◆ WHAT IS NEEDED
Gather the lines from the material that contain "silver".

◆ RECORDS FOR THE EXERCISE
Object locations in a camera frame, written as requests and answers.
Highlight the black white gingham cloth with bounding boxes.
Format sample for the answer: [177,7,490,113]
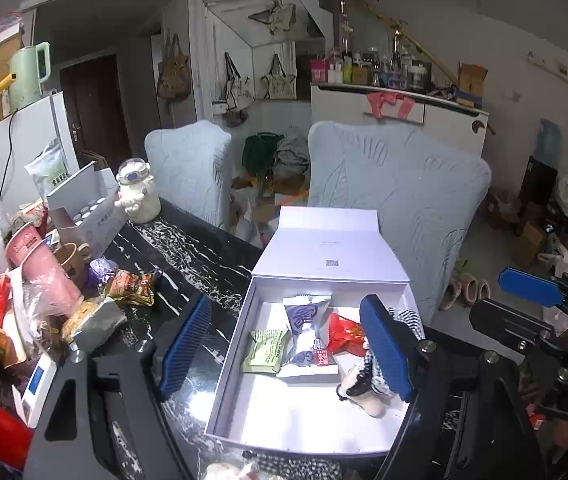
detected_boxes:
[363,305,427,401]

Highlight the red snack packet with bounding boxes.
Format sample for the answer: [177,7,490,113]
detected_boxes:
[327,313,366,358]

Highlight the purple silver snack packet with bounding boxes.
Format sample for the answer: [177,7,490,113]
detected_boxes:
[277,295,339,382]

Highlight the green tea packet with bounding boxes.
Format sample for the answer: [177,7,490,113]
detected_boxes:
[241,330,288,375]

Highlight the beige slippers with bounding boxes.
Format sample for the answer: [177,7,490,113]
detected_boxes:
[439,273,491,311]

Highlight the gold candy wrapper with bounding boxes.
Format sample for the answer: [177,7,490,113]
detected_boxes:
[104,269,157,307]

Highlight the lavender open gift box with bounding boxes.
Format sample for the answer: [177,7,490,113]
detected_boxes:
[205,206,416,458]

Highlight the silver foil bag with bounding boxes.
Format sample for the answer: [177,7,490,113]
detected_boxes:
[61,297,126,354]

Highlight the right blue leaf chair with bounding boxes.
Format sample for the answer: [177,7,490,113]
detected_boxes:
[308,122,491,323]

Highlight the blue leaf chair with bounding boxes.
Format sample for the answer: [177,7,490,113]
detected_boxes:
[308,122,491,323]
[145,120,233,230]

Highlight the pink cup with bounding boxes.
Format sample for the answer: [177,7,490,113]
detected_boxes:
[5,222,83,316]

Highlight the white astronaut jar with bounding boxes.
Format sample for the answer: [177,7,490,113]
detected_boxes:
[114,157,161,224]

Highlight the white medicine box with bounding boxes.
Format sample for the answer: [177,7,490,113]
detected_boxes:
[10,351,58,429]

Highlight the white carton of bottles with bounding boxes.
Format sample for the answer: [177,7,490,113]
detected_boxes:
[47,162,127,257]

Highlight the left blue leaf chair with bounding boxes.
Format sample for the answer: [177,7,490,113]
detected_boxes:
[145,120,233,230]

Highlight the cardboard box on counter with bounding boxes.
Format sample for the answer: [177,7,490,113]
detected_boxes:
[455,63,488,110]

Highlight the white refrigerator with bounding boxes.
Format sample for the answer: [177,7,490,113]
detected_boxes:
[0,92,78,214]

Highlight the brown hanging tote bag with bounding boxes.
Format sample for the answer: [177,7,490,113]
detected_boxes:
[156,32,192,101]

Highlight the green electric kettle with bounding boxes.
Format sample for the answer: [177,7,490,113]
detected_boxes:
[8,41,52,112]

◆ SOLUTION BELOW
Highlight the purple silver snack packet with bounding boxes.
Highlight the silver foil bag with bounding boxes.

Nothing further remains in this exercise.